Characters aren't real people, they do not have a subconscious mind, and as such, they do not have secret motives that explain their OOC behavior. Unless it's explicitly addressed in the text of the show, if a character is behaving OOC, then it's a problem with show's production team (writers, actors, directors, etc.), not some deliberate choice the character made in-text.

So, there's no need to spend hours and hours fighting fellow fans on why Character M did this or that. 99.9999% of the time, it was a behind-the-scenes mistake of some kind. It's not at all unheard of for two consecutive episodes to be written at the same time by different writers, who (by error or by design) do not communicate what they are writing to each other. It's not at all unheard of for writers, who are writing to a strict deadline, to cut some character corners in order to make the main plot of the episode come together.

FOR EXAMPLE (spoilers for late season 4 Battlestar Galactica ahead)....... The Chief. Everything we have ever known about the Chief has taught us that he bleeds his heart and soul into the ship. We see an episode toward the end of season 4 that is All About the Chief and his connection to the ship. And then a few episodes later, he votes to abandon the ship.

If you were on TWOP at the time, you might remember the essays people churned out to explain what secret reasons the Chief could have had for doing this. But there were no secret reasons!! The reason the Chief voted to abandon the ship was because the writers wrote that in the script, because they needed there to be a tie between the Final Five's decision to abandon or stay with the ship, and the big drama of the episode was in which way Tigh was going to vote--with Ellen or against Ellen. The Chief, as a man in-text, didn't factor into this at all--he only mattered out-of-text as a means for the writers to set up the episode's tie for Tigh to break (ugh puns).

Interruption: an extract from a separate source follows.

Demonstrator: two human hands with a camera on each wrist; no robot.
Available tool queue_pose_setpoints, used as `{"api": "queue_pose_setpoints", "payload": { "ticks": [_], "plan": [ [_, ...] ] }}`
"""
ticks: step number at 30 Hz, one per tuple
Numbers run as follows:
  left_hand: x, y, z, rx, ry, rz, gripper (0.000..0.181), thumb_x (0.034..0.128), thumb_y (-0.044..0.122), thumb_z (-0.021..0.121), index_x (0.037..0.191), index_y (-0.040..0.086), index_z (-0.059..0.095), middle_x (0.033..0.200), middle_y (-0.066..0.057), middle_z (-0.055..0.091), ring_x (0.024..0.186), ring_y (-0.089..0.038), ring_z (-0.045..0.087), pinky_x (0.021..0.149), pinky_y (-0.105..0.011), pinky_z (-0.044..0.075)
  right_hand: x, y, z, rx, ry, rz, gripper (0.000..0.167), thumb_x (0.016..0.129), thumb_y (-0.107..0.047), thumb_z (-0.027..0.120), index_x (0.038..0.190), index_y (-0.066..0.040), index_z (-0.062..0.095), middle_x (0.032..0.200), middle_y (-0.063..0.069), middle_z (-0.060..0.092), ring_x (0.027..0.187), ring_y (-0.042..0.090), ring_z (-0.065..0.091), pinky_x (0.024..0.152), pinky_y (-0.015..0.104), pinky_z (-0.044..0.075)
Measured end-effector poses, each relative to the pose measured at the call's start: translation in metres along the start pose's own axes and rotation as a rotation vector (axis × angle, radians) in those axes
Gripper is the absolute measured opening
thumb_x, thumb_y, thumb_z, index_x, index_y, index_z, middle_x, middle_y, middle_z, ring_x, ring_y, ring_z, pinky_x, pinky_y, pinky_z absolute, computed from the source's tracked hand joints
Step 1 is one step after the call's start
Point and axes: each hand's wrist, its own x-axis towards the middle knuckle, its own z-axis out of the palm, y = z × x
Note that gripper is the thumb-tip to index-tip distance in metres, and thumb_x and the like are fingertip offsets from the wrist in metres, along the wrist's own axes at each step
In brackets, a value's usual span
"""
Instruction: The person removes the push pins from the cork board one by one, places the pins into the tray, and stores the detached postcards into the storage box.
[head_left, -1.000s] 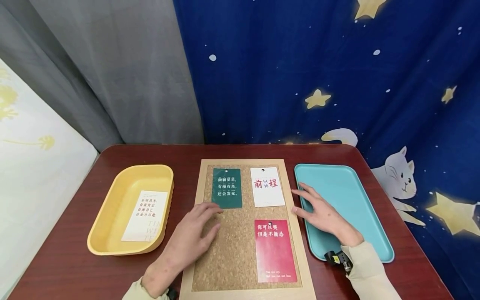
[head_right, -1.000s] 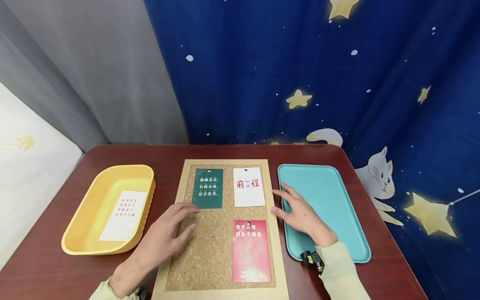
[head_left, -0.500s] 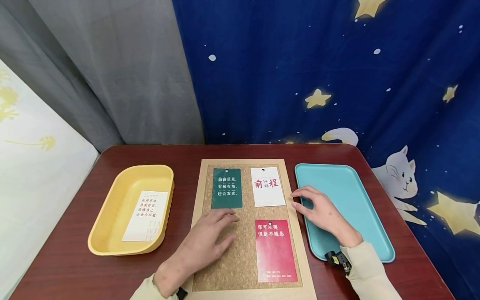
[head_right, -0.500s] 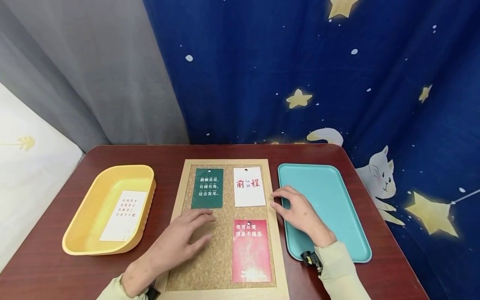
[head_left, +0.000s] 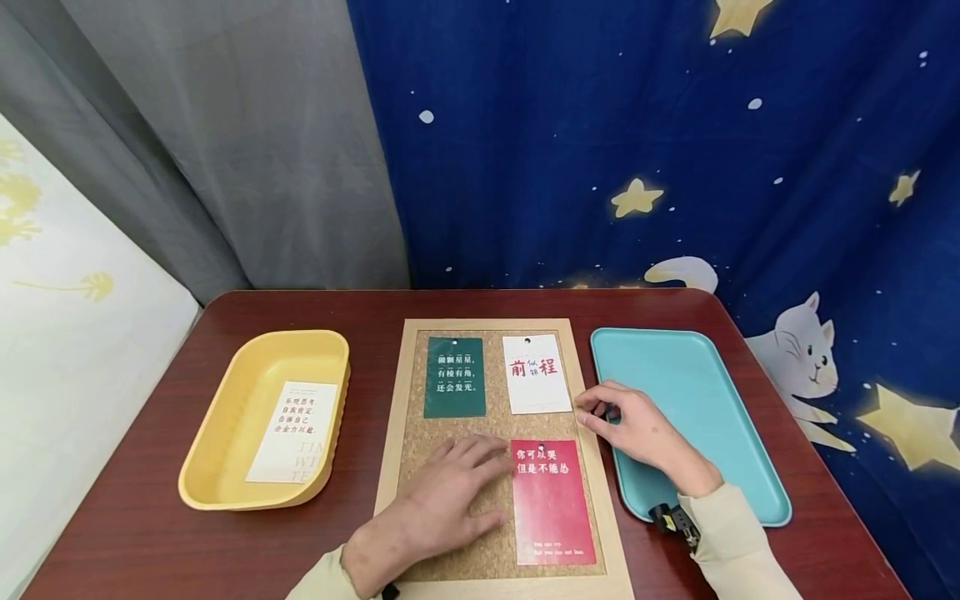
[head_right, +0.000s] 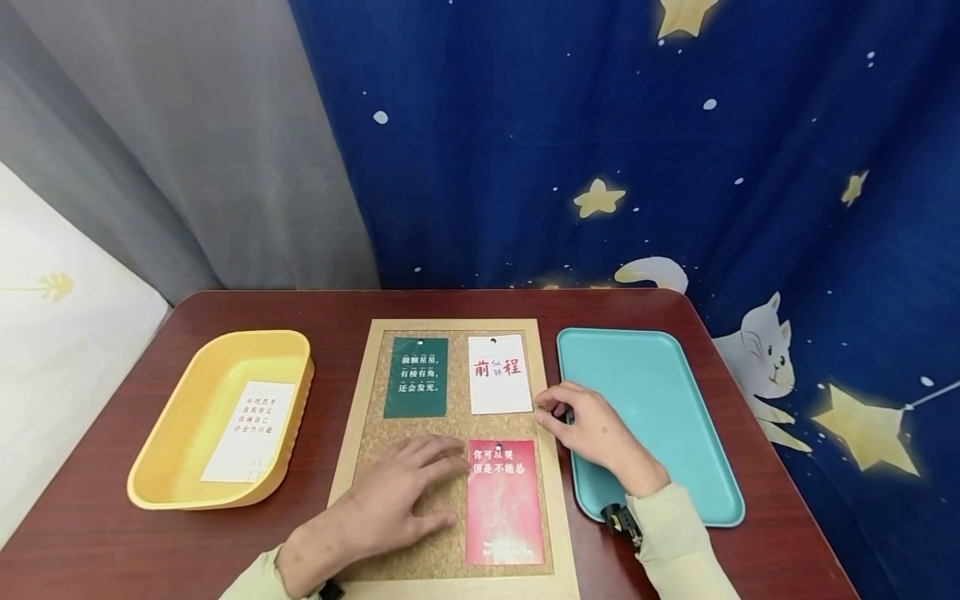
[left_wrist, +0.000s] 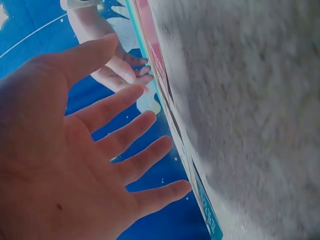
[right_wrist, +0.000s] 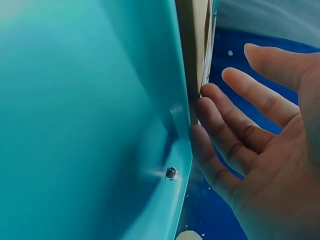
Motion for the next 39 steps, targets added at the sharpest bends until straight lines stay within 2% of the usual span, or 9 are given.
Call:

But, sure, by all means, spend weeks arguing about why the Chief would abandon his ship like he was a real live boy!
kitelovesyou: butterfly scales (Default)

Re: One cross-fandom announcement you'd like to make

[personal profile] kitelovesyou 2015-10-25 10:27 pm (UTC)(link)
I think people want to stretch that suspension of disbelief out as part of their fannish investment, and death of the author and all, but sometimes it's stretched so thin it just can't be all that much fun, especially when there's wankorama.